> **What you need to do**
Reproduce the listing below exactly, from its first line down to and including the line with "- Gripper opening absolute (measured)".

> **Record excerpts**

******************************

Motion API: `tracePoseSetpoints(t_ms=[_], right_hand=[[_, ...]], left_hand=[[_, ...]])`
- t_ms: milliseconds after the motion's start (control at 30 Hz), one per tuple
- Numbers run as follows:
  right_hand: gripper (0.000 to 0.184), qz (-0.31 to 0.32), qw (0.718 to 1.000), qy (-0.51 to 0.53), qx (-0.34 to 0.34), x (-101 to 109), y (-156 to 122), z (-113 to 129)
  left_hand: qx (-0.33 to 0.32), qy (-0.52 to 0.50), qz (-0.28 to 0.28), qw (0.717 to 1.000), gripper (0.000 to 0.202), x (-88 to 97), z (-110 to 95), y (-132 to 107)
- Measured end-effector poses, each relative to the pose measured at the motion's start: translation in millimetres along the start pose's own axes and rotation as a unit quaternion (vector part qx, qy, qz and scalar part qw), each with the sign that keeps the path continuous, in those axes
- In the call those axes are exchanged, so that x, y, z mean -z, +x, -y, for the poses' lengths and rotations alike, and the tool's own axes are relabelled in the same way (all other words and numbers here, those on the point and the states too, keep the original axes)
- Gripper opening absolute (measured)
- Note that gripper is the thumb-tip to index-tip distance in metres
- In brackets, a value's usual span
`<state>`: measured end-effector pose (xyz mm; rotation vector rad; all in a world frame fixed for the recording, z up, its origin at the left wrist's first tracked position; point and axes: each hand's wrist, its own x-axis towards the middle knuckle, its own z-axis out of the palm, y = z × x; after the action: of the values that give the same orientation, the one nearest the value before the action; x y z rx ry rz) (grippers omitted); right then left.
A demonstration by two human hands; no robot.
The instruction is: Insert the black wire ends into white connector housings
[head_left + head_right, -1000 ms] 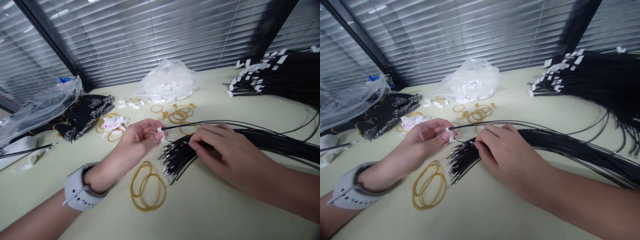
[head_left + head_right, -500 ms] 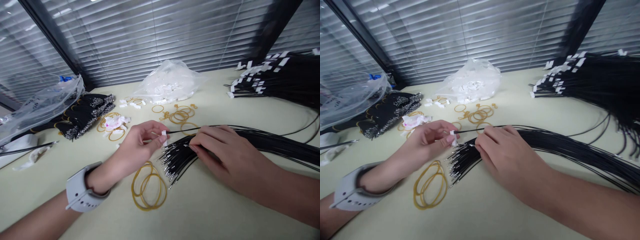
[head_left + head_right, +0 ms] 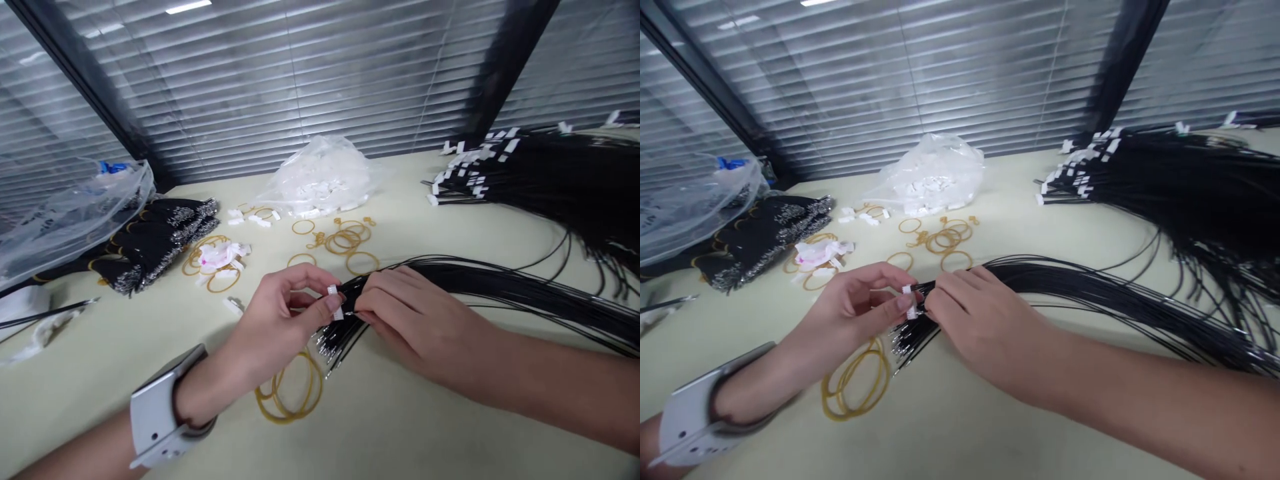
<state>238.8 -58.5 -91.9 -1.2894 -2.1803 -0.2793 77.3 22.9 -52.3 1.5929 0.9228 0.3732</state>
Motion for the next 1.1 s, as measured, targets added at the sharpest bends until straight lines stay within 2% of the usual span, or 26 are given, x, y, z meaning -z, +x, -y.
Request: tracePoseSetpoints(t_ms=[233, 400, 500, 633, 833, 933, 1100], right_hand=[[0.015, -0.016, 1.0, 0.021, 0.001, -4, 2, 4], [0.01, -0.066, 0.989, 0.094, -0.089, 10, 8, 7], [0.013, -0.107, 0.98, 0.132, -0.104, 16, 8, 8], [0.015, -0.069, 0.986, 0.112, -0.099, 13, 5, 10], [0.012, 0.006, 0.968, 0.144, -0.206, 8, 6, 11], [0.015, 0.022, 0.964, 0.148, -0.22, 9, 7, 11], [0.015, 0.018, 0.969, 0.124, -0.215, 11, 8, 9]], left_hand=[[0.026, -0.005, -0.02, 0.999, 0.027, -3.2, -2, -3], [-0.018, 0.02, -0.041, 0.999, 0.025, -0.8, -3, -2], [-0.033, 0.024, -0.043, 0.998, 0.024, 1.9, -1, 0], [-0.024, 0.039, -0.055, 0.997, 0.027, 3.7, -2, 2], [-0.027, 0.06, -0.066, 0.996, 0.023, 0.6, -5, 1], [-0.029, 0.064, -0.071, 0.995, 0.023, -0.4, -4, 1], [-0.025, 0.02, -0.022, 0.999, 0.025, 0.9, -1, 2]])
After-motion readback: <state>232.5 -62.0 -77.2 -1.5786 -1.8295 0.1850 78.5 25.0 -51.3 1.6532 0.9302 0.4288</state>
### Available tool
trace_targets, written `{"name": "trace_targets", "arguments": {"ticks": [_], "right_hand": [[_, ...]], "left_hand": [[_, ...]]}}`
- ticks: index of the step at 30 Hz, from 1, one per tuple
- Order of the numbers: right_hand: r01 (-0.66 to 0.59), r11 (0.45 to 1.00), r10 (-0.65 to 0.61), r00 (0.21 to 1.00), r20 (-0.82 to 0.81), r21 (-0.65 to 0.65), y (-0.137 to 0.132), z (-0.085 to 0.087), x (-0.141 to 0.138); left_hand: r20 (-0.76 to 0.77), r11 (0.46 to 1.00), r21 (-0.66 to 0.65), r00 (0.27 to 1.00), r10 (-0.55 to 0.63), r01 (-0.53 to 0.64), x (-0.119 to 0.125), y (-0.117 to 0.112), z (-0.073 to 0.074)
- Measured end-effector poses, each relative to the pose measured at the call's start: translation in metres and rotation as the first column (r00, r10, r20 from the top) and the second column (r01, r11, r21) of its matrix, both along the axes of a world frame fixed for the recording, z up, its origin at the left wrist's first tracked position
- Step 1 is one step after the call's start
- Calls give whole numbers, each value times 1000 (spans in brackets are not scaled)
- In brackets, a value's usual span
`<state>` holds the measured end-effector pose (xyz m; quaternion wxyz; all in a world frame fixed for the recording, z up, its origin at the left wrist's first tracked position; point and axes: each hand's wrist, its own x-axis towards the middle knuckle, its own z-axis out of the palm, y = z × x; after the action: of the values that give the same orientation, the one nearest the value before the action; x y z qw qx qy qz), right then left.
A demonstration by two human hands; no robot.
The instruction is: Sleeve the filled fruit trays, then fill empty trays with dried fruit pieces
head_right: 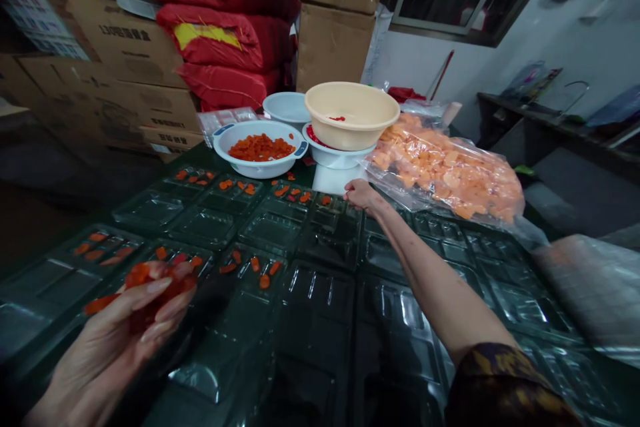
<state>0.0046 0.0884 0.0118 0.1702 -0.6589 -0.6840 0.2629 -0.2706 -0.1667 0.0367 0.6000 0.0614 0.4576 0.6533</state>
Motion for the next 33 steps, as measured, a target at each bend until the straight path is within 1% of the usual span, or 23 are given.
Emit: {"name": "trace_targets", "arguments": {"ticks": [5,7,10,12,14,19,23,27,30,33], "right_hand": [[-99,990,83,984,157,97,1,2,-3],[-106,986,79,977,197,130,3,1,-3],[-67,985,28,970,240,157,5,-1,4],[-45,990,7,962,272,132,4,-1,9],[-40,996,14,953,302,80,2,-1,12],[-83,994,102,937,333,-69,-9,4,15],[-125,983,165,924,346,-135,-10,7,20],[-162,979,197,917,346,-128,-6,3,27],[-177,980,196,926,324,-89,-3,-1,28],[-165,985,175,942,285,-58,-2,-3,29]], "left_hand": [[-19,999,-22,1000,25,-26,2,-4,-1],[-32,999,-27,999,38,-39,2,-5,0],[-12,1000,-9,1000,16,-16,1,-5,0],[12,1000,0,1000,-13,13,1,-5,0],[15,1000,1,1000,-24,24,2,-5,0],[-17,1000,-17,1000,-18,18,3,-5,0],[-23,1000,-27,1000,-5,4,2,-5,1],[13,997,-69,999,33,-32,5,-2,3],[31,998,-66,999,24,-22,7,0,4],[31,999,-51,999,13,-11,6,-2,3]]}}
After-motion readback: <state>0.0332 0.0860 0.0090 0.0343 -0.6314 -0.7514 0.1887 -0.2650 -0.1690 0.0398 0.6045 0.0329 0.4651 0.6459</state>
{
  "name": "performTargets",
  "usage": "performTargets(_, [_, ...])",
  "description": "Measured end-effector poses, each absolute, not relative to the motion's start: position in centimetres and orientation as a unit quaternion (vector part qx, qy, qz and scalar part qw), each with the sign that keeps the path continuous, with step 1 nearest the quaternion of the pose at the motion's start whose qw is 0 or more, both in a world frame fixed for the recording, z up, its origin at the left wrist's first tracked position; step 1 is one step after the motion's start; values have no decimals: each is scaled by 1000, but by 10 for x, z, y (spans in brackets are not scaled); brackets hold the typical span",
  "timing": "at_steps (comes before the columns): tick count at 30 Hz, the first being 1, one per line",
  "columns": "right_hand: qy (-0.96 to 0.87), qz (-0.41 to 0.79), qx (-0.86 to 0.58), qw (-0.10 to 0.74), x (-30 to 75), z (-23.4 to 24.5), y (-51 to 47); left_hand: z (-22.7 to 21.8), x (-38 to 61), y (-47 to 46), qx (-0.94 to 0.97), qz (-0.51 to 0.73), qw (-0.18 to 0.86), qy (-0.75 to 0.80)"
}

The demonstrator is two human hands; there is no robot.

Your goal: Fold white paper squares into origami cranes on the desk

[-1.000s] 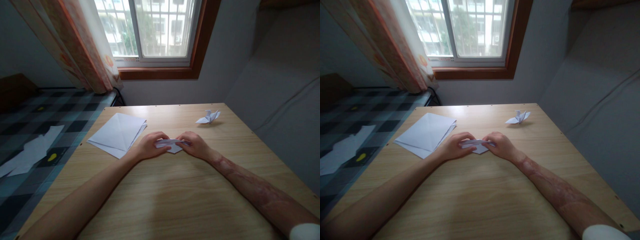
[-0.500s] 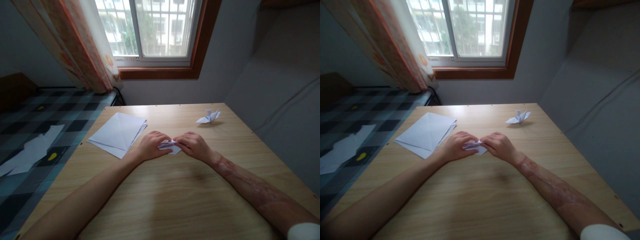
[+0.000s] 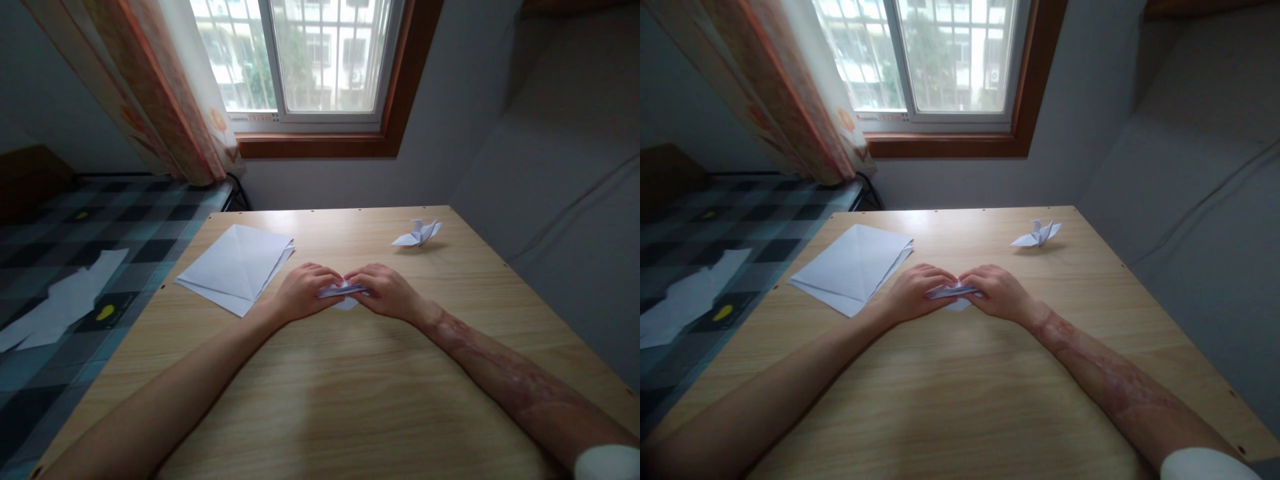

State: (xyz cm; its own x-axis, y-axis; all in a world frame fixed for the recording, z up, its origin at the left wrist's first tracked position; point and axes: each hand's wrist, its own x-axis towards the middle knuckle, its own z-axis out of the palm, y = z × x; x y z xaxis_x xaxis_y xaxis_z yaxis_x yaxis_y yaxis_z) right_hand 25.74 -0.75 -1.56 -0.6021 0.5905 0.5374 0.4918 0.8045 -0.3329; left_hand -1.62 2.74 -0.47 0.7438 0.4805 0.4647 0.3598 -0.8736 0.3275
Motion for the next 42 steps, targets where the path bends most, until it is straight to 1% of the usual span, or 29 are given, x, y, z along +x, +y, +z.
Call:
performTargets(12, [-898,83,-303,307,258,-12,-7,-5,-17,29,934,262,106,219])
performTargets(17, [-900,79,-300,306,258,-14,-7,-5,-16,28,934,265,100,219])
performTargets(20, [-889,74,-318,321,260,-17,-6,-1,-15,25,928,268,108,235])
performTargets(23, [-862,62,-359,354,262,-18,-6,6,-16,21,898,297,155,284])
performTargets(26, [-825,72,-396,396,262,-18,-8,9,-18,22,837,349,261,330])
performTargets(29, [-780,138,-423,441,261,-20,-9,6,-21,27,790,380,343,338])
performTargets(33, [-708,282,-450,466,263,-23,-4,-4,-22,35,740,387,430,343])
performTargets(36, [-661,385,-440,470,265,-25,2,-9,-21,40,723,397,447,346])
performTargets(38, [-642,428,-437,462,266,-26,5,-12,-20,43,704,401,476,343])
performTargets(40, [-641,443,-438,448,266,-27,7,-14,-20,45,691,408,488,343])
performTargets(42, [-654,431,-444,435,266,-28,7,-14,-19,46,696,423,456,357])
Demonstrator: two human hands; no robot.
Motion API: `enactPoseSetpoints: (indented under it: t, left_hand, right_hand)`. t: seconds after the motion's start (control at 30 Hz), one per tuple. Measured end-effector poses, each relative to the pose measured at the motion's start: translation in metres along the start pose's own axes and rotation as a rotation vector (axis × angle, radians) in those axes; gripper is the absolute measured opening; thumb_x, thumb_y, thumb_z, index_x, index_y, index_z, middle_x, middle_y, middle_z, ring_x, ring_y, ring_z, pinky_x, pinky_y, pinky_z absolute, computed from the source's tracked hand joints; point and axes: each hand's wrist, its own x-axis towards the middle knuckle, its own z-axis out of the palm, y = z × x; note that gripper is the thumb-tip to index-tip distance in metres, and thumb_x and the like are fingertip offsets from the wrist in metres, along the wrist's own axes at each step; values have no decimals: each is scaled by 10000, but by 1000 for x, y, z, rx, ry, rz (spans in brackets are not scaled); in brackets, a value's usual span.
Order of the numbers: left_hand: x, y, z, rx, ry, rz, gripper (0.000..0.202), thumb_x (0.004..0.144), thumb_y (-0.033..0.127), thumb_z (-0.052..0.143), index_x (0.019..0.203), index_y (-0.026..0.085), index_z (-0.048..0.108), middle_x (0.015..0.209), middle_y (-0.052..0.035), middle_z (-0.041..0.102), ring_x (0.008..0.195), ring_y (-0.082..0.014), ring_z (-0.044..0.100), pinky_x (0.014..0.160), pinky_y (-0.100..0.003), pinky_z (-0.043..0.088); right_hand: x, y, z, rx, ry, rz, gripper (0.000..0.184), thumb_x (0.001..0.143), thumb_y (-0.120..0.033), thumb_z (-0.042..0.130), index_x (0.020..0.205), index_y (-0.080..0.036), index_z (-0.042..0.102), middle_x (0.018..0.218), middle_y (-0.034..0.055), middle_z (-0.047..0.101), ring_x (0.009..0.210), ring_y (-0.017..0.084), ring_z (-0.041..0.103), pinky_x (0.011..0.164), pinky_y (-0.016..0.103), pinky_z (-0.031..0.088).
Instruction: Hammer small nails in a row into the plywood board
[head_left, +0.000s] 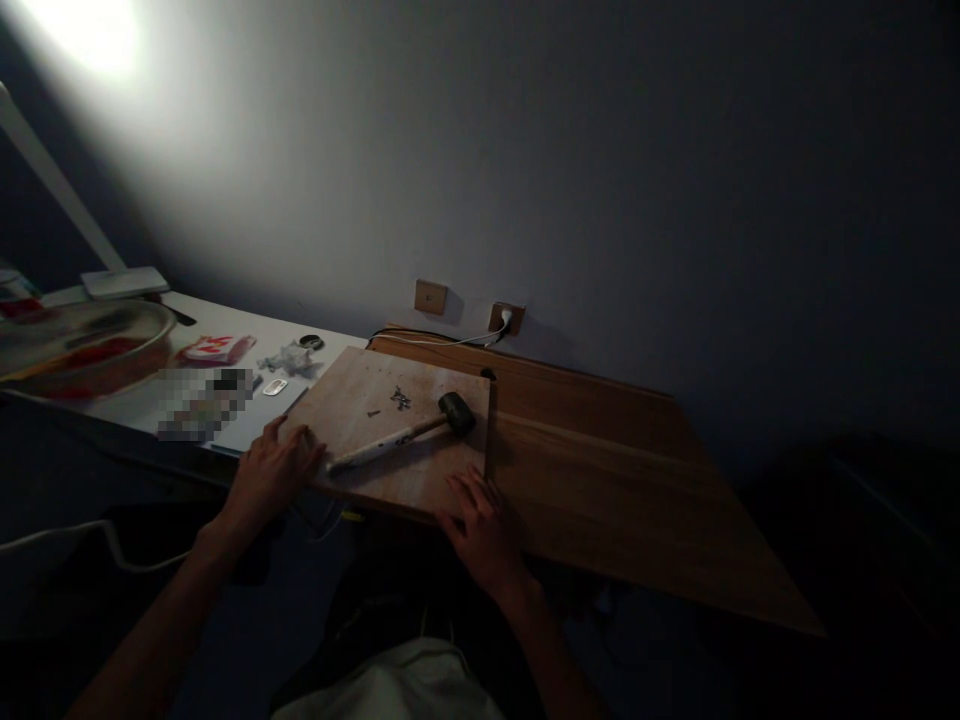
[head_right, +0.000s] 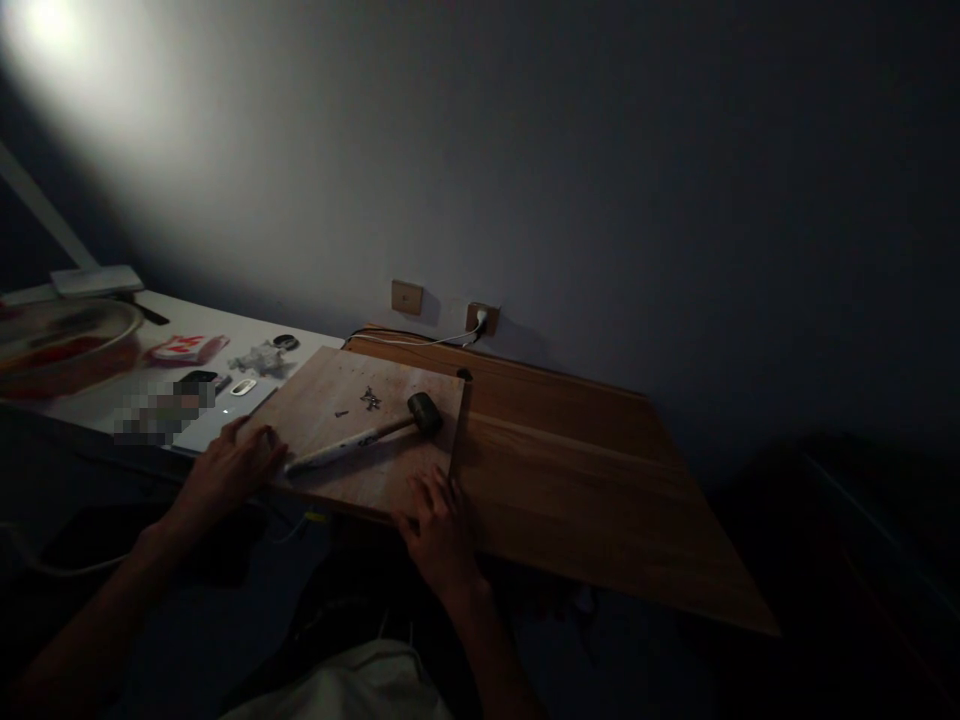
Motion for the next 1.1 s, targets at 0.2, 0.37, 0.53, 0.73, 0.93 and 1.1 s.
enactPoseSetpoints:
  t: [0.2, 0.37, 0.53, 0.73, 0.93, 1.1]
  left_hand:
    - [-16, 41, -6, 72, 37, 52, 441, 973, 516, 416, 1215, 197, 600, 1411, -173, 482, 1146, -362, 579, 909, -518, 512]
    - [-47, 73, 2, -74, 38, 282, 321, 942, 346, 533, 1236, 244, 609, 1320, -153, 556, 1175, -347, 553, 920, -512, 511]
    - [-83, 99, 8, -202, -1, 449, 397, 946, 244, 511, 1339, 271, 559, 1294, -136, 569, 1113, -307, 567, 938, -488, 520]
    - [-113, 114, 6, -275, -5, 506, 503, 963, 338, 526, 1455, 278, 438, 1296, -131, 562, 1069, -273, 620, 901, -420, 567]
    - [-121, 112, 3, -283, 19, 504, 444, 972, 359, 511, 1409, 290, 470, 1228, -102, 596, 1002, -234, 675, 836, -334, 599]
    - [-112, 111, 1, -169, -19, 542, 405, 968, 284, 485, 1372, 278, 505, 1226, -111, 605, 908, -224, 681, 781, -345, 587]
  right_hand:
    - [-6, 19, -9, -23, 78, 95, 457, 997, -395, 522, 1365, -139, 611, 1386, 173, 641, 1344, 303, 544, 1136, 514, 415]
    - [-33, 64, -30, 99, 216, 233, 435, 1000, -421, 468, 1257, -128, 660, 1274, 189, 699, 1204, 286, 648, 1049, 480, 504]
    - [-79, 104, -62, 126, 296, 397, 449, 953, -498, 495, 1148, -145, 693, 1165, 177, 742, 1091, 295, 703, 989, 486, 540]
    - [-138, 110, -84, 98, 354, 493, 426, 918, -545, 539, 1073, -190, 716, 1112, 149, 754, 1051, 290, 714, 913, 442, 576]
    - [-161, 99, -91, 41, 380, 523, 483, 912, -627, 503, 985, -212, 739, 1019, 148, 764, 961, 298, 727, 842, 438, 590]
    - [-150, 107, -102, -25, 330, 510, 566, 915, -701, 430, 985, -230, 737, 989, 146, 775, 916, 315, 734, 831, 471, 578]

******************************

> **Response to this task**
Motion API: `tracePoseSetpoints(t_ms=[_], right_hand=[[_, ...]], left_hand=[[_, ...]])`
- t_ms: milliseconds after the motion's start (control at 30 Hz), one per tuple
- Numbers run as follows:
  right_hand: gripper (0.000 to 0.184), qz (-0.31 to 0.32), qw (0.718 to 1.000), qy (-0.51 to 0.53), qx (-0.34 to 0.34), x (-101 to 109), y (-156 to 122), z (-113 to 129)
  left_hand: qx (-0.33 to 0.32), qy (-0.52 to 0.50), qz (-0.28 to 0.28), qw (0.717 to 1.000), gripper (0.000 to 0.202), x (-88 to 97), z (-110 to 95), y (-132 to 107)
- Measured end-effector poses, each relative to the pose measured at the motion's start: translation in millimetres along the start pose's own axes and rotation as a unit quaternion (vector part qx, qy, qz and scalar part qw), each with the sign that keeps the path continuous, in those axes
- In the call those axes are exchanged, so that x, y, z mean -z, +x, -y, for the poses' lengths and rotations alike, and the tool's own axes are relabelled in the same way (all other words and numbers here, those on the point and the states too, keep the original axes)
- Gripper opening absolute (measured)

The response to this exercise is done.